Un espacio sonoro, pero personal, envuelve a los alefitas; no es ya la «interficie» de una pantalla. Esta vida en digital ha traído una oralidad reinterpretada. Y la habitabilidad de este espacio sonoro no solo depende de la agudeza y desarrollo tecnológico de los asistentes, sino también de un tratamiento muy cuidado de la información oral que proporcionan, pues una parte amplia de ella ya no llega por letras ni imágenes en una pantalla. Hablar y escuchar, conversar, es una capacidad recuperada y muy desarrollada que tienen los alefitas.

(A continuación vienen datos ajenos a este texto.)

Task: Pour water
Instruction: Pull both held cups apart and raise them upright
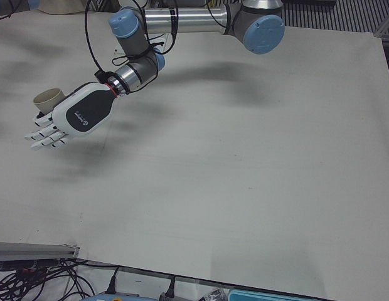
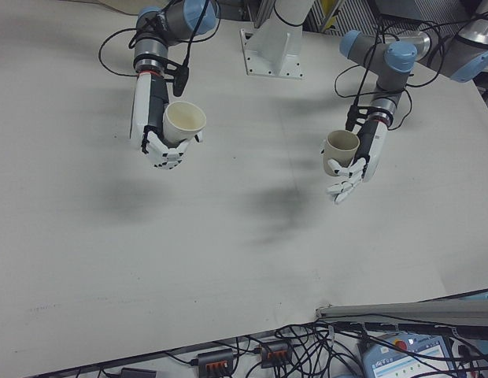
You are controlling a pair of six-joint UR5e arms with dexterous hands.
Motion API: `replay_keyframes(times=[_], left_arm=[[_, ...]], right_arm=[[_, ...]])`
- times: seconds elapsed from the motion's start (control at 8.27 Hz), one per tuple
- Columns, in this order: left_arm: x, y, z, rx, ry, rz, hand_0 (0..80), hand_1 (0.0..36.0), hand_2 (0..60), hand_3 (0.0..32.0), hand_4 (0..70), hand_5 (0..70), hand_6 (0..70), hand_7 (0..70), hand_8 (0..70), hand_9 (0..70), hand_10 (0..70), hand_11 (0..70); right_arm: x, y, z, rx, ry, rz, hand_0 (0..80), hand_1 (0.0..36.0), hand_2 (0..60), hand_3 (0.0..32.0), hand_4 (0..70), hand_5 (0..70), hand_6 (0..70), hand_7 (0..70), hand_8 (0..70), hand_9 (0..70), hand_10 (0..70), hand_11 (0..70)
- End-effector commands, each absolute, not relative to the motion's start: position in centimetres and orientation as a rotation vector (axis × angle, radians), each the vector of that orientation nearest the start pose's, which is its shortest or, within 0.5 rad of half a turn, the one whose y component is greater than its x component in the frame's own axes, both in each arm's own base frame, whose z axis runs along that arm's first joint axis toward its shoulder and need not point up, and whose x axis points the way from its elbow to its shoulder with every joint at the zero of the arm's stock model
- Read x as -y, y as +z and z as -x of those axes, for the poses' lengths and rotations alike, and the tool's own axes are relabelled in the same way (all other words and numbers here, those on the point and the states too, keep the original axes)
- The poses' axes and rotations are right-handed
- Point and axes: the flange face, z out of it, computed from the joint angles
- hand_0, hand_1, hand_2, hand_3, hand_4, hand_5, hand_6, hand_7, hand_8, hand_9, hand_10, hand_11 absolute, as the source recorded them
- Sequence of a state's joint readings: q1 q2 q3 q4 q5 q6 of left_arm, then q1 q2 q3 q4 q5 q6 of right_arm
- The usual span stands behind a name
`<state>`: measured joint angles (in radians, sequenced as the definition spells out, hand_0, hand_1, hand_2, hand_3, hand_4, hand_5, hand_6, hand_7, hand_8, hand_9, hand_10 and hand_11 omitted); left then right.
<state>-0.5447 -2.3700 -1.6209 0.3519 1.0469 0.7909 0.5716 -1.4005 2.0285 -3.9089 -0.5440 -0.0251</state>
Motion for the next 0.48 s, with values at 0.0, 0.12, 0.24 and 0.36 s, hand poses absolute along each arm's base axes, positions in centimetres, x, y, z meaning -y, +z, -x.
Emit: replay_keyframes(times=[0.0,0.12,0.24,0.36], left_arm=[[54.7,26.0,-44.7,-2.301,-1.362,-0.039,64.3,34.7,60.0,0.0,70.0,70.0,19.1,22.9,13.1,11.0,13.4,21.2],[55.8,27.4,-42.3,-2.313,-1.384,-0.023,64.3,34.7,60.0,0.0,70.0,70.0,19.1,22.8,13.2,11.1,13.4,21.3],[56.1,29.1,-39.3,-2.334,-1.394,-0.017,65.0,35.2,60.0,0.0,70.0,70.0,19.0,22.9,13.2,11.1,13.4,21.2],[56.0,32.8,-36.1,-2.332,-1.414,-0.009,65.2,35.4,60.0,0.0,70.0,70.0,18.2,22.5,13.0,11.0,13.4,21.3]], right_arm=[[45.3,48.7,20.3,-2.302,-2.252,0.049,72.8,20.9,40.8,0.0,70.0,70.0,60.9,58.6,52.5,59.9,37.4,52.9],[45.9,48.6,19.9,-2.34,-2.223,0.021,72.0,20.5,40.9,0.0,70.0,70.0,62.3,60.2,53.3,60.8,37.8,53.2],[45.8,49.3,19.0,-2.347,-2.237,0.012,72.0,20.0,41.2,0.0,70.0,70.0,64.4,62.1,54.5,62.2,38.7,54.3],[44.9,51.1,18.4,-2.352,-2.255,0.012,73.0,19.9,40.4,0.0,70.0,70.0,66.7,64.0,55.1,62.9,38.7,54.3]])
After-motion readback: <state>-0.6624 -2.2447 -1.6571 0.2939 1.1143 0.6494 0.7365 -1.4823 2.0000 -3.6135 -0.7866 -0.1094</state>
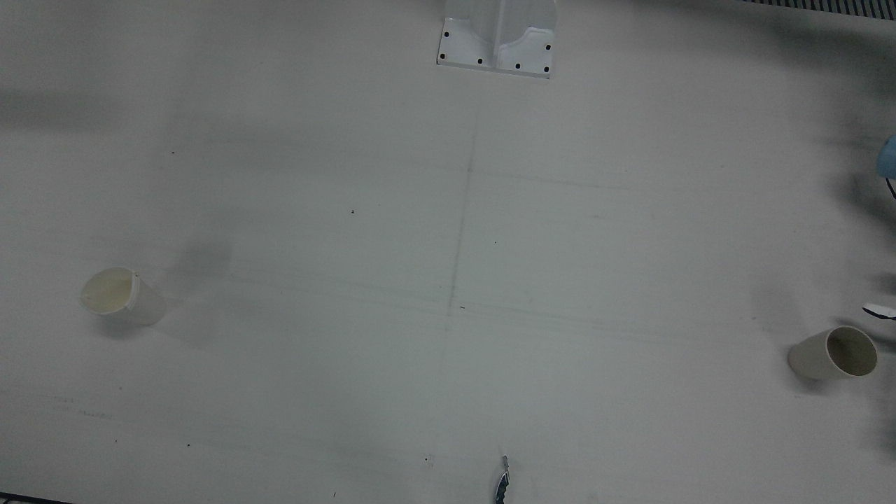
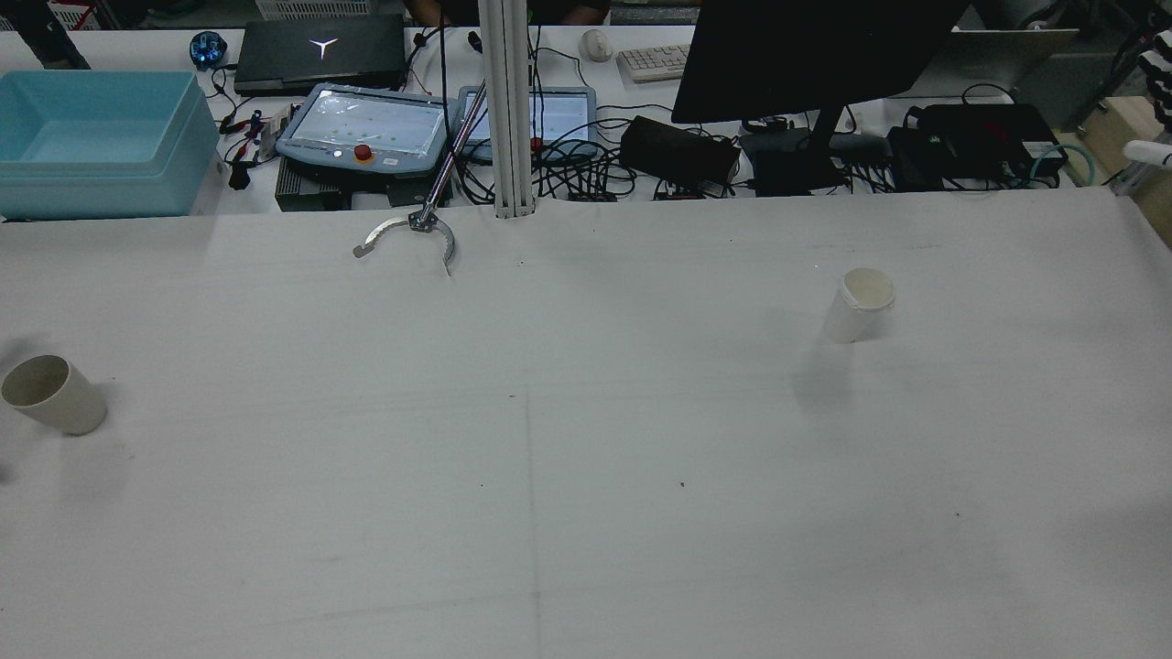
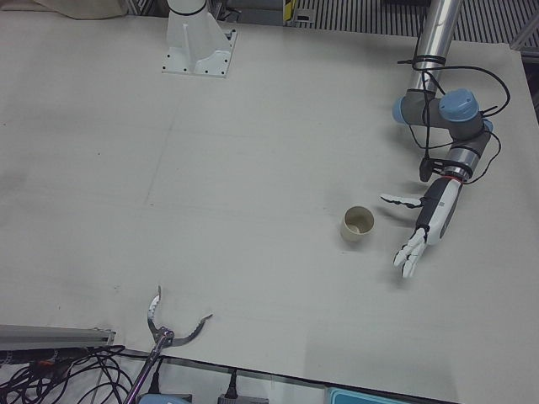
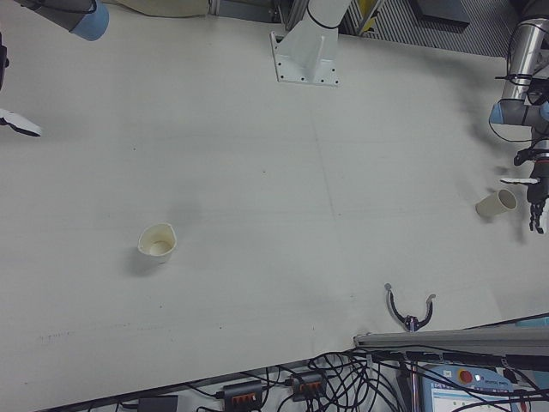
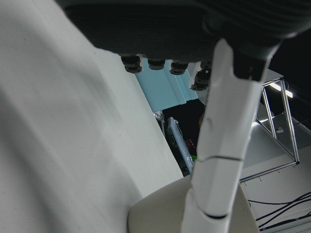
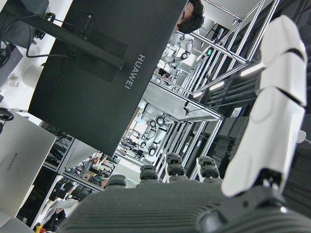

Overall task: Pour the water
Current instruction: 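Reach the left hand to the beige cup and close fingers around it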

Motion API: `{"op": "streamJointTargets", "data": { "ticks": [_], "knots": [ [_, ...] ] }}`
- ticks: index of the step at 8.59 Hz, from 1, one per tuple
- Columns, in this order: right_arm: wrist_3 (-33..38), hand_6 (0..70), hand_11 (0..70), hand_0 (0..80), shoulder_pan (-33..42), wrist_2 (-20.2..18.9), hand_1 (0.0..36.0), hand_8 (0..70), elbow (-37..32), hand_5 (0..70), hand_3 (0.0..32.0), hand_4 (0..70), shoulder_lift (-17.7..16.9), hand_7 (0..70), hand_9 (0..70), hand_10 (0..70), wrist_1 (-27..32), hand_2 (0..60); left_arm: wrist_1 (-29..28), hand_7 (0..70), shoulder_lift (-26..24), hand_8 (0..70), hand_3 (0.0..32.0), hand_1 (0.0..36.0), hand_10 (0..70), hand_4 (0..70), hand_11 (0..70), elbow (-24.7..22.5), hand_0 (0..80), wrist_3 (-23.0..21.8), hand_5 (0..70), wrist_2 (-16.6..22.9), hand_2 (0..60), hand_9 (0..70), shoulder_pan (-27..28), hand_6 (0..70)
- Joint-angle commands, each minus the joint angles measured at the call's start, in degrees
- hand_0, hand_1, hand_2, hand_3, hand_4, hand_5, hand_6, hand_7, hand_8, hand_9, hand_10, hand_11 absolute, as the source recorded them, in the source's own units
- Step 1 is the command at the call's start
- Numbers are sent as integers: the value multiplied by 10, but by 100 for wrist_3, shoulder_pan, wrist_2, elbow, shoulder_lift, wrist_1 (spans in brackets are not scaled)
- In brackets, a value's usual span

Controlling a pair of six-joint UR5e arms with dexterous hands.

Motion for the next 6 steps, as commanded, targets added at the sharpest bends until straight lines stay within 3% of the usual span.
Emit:
{"op": "streamJointTargets", "data": {
  "ticks": [1,4,5,6],
  "knots": [
    [-6,94,0,490,5,-8,170,55,4,73,82,0,-4,83,31,0,0,137,-249,26,0,14,0,203,21,165,67,8,800,-318,0,-547,0,0,391,21],
    [-32,95,0,489,-12,-17,169,59,-23,73,84,0,5,82,36,0,-9,138,-338,27,-26,21,0,229,16,163,63,17,800,-346,0,-813,0,0,875,22],
    [-23,96,0,488,-12,-17,169,61,-23,73,82,0,5,81,38,0,-9,139,-338,26,-70,15,0,206,17,169,61,17,800,-373,0,-909,0,0,903,22],
    [-32,99,0,488,-12,-17,170,61,-32,73,84,0,5,85,38,0,0,144,-320,28,-114,18,0,215,17,170,62,-9,800,-364,0,-910,0,0,903,25]
  ]
}}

El móvil, quizá por tan inteligente, ha estallado y sus fragmentos son ahora un pequeño adminículo para la computación, y unos diminutos y ergonómicos auriculares y micrófono, y unas gafas o lentillas para percibir la realidad aumentada al dar lugar en el entorno a lo virtual que antes una pantalla contenía.
La vida en digital es un escenario imaginado que sirva para la reflexión, no es una predicción. Por él se mueven los alefitas, seres protéticos, en conexión continua con el Aleph digital, pues la Red es una fenomenal contracción del espacio y del tiempo, como el Aleph borgiano, y no una malla.
Antonio Rodríguez de las Heras es catedrático en la Universidad Carlos III de Madrid.